__The task__
The reply should consist of every entry, repeated exactly.

________________________

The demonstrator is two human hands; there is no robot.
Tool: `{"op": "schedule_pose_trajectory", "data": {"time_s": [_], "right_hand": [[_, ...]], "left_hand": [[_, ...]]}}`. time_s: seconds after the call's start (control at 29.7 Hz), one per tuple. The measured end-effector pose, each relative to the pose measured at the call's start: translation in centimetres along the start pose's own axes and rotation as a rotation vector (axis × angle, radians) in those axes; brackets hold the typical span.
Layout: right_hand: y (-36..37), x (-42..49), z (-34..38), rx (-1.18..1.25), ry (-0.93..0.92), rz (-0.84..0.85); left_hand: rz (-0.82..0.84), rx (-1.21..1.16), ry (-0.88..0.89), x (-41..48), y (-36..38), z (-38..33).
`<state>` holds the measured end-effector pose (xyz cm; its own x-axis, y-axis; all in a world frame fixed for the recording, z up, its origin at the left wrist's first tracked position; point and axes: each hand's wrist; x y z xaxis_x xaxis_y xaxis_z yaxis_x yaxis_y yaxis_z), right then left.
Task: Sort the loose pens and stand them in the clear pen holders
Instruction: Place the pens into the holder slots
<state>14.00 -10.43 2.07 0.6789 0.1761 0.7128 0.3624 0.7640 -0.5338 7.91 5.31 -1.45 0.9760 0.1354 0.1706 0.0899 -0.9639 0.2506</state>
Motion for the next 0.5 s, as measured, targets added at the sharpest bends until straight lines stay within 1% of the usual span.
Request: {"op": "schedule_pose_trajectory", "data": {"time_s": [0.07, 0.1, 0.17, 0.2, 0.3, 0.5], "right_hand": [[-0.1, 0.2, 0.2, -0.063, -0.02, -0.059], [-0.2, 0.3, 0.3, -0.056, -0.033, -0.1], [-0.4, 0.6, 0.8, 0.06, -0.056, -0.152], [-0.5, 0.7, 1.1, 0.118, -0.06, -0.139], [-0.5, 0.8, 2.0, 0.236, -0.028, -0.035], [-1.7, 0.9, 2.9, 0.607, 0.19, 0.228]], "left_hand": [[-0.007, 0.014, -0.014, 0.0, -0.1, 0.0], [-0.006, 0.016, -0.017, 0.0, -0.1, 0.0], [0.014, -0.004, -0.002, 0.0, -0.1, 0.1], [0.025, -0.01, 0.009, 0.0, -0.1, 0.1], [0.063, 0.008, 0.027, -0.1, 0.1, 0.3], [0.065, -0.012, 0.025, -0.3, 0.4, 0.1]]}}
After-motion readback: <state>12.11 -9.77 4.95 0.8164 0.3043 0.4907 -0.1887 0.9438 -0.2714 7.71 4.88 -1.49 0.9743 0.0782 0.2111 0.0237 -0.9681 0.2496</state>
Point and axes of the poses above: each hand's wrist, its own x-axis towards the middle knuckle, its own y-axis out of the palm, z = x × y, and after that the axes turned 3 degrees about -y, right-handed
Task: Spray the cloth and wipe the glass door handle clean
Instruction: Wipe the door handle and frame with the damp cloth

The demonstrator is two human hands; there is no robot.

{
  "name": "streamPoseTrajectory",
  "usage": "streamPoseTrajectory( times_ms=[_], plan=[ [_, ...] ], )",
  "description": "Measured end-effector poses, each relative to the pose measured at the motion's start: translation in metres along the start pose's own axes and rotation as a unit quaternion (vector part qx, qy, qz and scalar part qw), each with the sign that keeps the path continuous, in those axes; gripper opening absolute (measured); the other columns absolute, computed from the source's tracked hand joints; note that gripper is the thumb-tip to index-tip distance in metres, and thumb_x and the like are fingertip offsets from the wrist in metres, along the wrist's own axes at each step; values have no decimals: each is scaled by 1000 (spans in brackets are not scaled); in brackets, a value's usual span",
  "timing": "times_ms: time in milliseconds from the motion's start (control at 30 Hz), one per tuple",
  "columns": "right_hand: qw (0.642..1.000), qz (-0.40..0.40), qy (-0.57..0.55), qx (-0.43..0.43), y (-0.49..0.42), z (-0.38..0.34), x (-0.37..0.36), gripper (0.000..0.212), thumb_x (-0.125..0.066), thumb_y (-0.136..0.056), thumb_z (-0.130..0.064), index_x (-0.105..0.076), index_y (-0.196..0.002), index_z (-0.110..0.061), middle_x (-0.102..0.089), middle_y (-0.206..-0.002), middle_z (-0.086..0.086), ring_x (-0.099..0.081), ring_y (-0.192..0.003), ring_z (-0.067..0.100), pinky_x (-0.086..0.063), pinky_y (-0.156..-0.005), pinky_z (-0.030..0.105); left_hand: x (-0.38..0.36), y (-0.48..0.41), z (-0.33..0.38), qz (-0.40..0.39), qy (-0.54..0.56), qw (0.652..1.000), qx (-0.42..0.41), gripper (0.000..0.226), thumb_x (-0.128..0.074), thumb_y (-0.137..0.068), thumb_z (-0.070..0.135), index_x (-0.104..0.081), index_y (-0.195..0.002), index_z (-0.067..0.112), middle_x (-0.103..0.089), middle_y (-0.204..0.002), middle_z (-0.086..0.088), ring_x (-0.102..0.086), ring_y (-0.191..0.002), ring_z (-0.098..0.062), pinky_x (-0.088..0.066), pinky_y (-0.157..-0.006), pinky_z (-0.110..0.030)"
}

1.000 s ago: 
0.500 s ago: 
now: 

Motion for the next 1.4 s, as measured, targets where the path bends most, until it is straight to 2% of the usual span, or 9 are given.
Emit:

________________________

__Output for this task__
The demonstrator is two human hands; there is no robot.
Tool: `{"op": "schedule_pose_trajectory", "data": {"time_s": [_], "right_hand": [[_, ...]], "left_hand": [[_, ...]]}}`. time_s: seconds after the call's start (control at 29.7 Hz), one per tuple. The measured end-effector pose, each relative to the pose measured at the call's start: translation in centimetres along the start pose's own axes and rotation as a rotation vector (axis × angle, radians) in those axes; brackets hold the typical span.
Layout: right_hand: y (-36..37), x (-42..49), z (-34..38), rx (-1.18..1.25), ry (-0.93..0.92), rz (-0.84..0.85); left_hand: rz (-0.82..0.84), rx (-1.21..1.16), ry (-0.88..0.89), x (-41..48), y (-36..38), z (-38..33).
`<state>` holds the measured end-effector pose (xyz cm; its own x-axis, y-axis; all in a world frame fixed for the recording, z up, its origin at the left wrist's first tracked position; point and axes: each hand's wrist; x y z xaxis_x xaxis_y xaxis_z yaxis_x yaxis_y yaxis_z), right then left.
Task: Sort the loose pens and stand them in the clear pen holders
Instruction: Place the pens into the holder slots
<state>14.00 -10.43 2.07 0.6789 0.1761 0.7128 0.3624 0.7640 -0.5338 7.91 5.31 -1.45 0.9760 0.1354 0.1706 0.0899 -0.9639 0.2506</state>
Motion for the next 0.5 s, as measured, targets added at the sharpest bends until straight lines stay within 1% of the usual span.
Request: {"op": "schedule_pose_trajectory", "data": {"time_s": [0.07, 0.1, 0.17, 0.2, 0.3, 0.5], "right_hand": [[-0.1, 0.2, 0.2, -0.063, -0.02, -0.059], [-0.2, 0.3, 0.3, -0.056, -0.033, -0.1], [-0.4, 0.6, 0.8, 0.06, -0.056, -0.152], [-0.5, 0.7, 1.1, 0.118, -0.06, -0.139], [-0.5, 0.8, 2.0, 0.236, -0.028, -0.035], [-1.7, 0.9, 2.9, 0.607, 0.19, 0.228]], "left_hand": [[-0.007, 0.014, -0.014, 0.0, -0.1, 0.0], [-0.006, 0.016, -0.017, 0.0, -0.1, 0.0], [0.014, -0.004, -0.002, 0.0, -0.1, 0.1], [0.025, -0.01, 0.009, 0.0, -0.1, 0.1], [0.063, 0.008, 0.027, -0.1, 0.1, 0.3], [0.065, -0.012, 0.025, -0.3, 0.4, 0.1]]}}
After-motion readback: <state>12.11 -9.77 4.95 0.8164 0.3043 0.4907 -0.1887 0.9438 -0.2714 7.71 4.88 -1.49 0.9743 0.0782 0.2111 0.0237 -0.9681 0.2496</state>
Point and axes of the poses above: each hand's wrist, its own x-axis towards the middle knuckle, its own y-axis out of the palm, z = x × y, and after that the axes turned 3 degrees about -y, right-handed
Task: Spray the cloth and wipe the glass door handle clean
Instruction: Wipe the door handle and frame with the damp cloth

The demonstrator is two human hands; there is no robot.

{
  "name": "streamPoseTrajectory",
  "usage": "streamPoseTrajectory( times_ms=[_], plan=[ [_, ...] ], )",
  "description": "Measured end-effector poses, each relative to the pose measured at the motion's start: translation in metres along the start pose's own axes and rotation as a unit quaternion (vector part qx, qy, qz and scalar part qw), each with the sign that keeps the path continuous, in those axes; gripper opening absolute (measured); the other columns absolute, computed from the source's tracked hand joints; note that gripper is the thumb-tip to index-tip distance in metres, and thumb_x and the like are fingertip offsets from the wrist in metres, along the wrist's own axes at each step; values have no decimals: each is scaled by 1000 (spans in brackets are not scaled); in brackets, a value's usual span",
  "timing": "times_ms: time in milliseconds from the motion's start (control at 30 Hz), one per tuple",
  "columns": "right_hand: qw (0.642..1.000), qz (-0.40..0.40), qy (-0.57..0.55), qx (-0.43..0.43), y (-0.49..0.42), z (-0.38..0.34), x (-0.37..0.36), gripper (0.000..0.212), thumb_x (-0.125..0.066), thumb_y (-0.136..0.056), thumb_z (-0.130..0.064), index_x (-0.105..0.076), index_y (-0.196..0.002), index_z (-0.110..0.061), middle_x (-0.102..0.089), middle_y (-0.206..-0.002), middle_z (-0.086..0.086), ring_x (-0.099..0.081), ring_y (-0.192..0.003), ring_z (-0.067..0.100), pinky_x (-0.086..0.063), pinky_y (-0.156..-0.005), pinky_z (-0.030..0.105); left_hand: x (-0.38..0.36), y (-0.48..0.41), z (-0.33..0.38), qz (-0.40..0.39), qy (-0.54..0.56), qw (0.652..1.000), qx (-0.42..0.41), gripper (0.000..0.226), thumb_x (-0.128..0.074), thumb_y (-0.137..0.068), thumb_z (-0.070..0.135), index_x (-0.104..0.081), index_y (-0.195..0.002), index_z (-0.067..0.112), middle_x (-0.103..0.089), middle_y (-0.204..0.002), middle_z (-0.086..0.088), ring_x (-0.102..0.086), ring_y (-0.191..0.002), ring_z (-0.098..0.062), pinky_x (-0.088..0.066), pinky_y (-0.157..-0.006), pinky_z (-0.110..0.030)"
}

1.000 s ago: 
0.500 s ago: 
now: 

Motion for the next 1.4 s, as measured, targets where the path bends most, until it is straight to 2% of the usual span, or 9 are given.
Emit:

The required output is now complete.